"Come immediately to our house; I must talk to you without delay," he repeated, his eyes staring at the note.

In his mind's eye he beheld the climax of a drama,—Rita cowed, weeping; Villela indignant, seizing his pen and dashing off the letter, certain that he, Camillo, would answer in person, and waiting to kill him as he entered. Camillo shuddered with terror; then he smiled weakly; in any event the idea of drawing back was repugnant to him. So he continued on his way. As he walked it occurred to him to step into his rooms; he might find there a message from Rita explaining everything. But he found nothing, nobody. He returned to the street, and the thought that they had been discovered grew every moment more convincing; yes, the author of the previous anonymous communications must have denounced him to the husband; perhaps by now Villela knew all. The very suspension of his calls without any apparent reason, with the flimsiest of pretexts, would confirm everything else.

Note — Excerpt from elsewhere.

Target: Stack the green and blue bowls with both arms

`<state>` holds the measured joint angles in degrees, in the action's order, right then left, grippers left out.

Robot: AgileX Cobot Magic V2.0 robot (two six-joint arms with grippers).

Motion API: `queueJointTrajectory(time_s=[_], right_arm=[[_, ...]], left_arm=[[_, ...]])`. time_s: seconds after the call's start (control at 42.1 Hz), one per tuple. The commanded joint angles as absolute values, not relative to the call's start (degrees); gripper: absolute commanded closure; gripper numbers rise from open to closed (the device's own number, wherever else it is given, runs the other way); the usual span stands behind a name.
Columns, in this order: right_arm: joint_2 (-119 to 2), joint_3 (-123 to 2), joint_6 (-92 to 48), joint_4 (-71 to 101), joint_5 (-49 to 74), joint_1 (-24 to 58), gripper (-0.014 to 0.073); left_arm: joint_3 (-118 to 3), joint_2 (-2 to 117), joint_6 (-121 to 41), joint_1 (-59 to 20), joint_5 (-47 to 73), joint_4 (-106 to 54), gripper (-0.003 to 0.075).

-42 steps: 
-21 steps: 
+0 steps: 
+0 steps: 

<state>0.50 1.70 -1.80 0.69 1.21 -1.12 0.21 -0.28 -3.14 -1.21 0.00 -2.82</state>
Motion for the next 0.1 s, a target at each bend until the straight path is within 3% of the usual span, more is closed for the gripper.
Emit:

Camillo walked hastily along, agitated, nervous. He did not read the letter again, but the words hovered persistently before his eyes; or else,—which was even worse—they seemed to be murmured into his ears by the voice of Villela himself. "Come immediately to our house; I must talk to you without delay." Spoken thus by the voice of the other they seemed pregnant with mystery and menace. Come immediately,—why? It was now nearly one o'clock. Camillo's agitation waxed greater with each passing moment. So clearly did he imagine what was about to take place that he began to believe it a reality, to see it before his very eyes. Yes, without a doubt, he was afraid. He even considered arming himself, thinking that if nothing should happen he would lose nothing by this useful precaution. But at once he rejected the idea, angry with himself, and hastened his step towards Carioca square, there to take a tilbury. He arrived, entered and ordered the driver to be off at full speed.

"The sooner the better," he thought. "I can't stand this uncertainty."

But the very sound of the horse's clattering hoofs increased his agitation. Time was flying, and he would be face to face with danger soon enough. When they had come almost to the end of Guarda-Velha street the tilbury had to come to a stop; the thoroughfare was blocked by a coach that had broken down. Camillo surveyed the obstruction and decided to wait. After five minutes had gone by, he noticed that there at his left, at the very foot of the tilbury, was the fortune teller's house,—the very same as Rita had once consulted. Never, as at this moment, had he so desired to believe in card-reading. He looked closer, saw that the windows were closed, while all the others on the street were opened, filled with folks curious to see what was the matter. It looked for all the world like the dwelling of indifferent Fate.

Camillo leaned back in his seat so as to shut all this from view. His excitement was intense, extraordinary, and from the deep, hidden recesses of his mind there began to emerge spectres of early childhood, old beliefs, banished superstitions. The coachman proposed another route; he shook his head and said that he would wait. He leaned forward to get a better look at the card-reader's house ... Then he made a gesture of self-ridicule: it had entered his mind to consult the fortune-teller, who seemed to be hovering over him, far, far above, with vast, ash-colored wings; she disappeared, reappeared, and then her image was lost; then, in a few moments, the ash-colored wings stirred again, nearer, flying about him in narrowing circles ... In the street men were shouting, dragging away the coach.

"There! Now! Push! That's it! Now!"

In a short while the obstruction was removed. Camillo closed his eyes, trying to think of other things; but the voice of Rita's husband whispered into his ears the words of the letter: "Come immediately ..." And he could behold the anguish of the drama. He trembled. The house seemed to look right at him. His feet instinctively moved as if to leave the carriage and go in ... Camillo found himself before a long, opaque veil ... he thought rapidly of the inexplicability of so many things. The voice of his mother was repeating to him a host of extraordinary happenings; and the very sentence of the Prince of Denmark kept echoing within him:

"There are more things in heaven and earth, Horatio,

Than are dreamt of in our philosophy."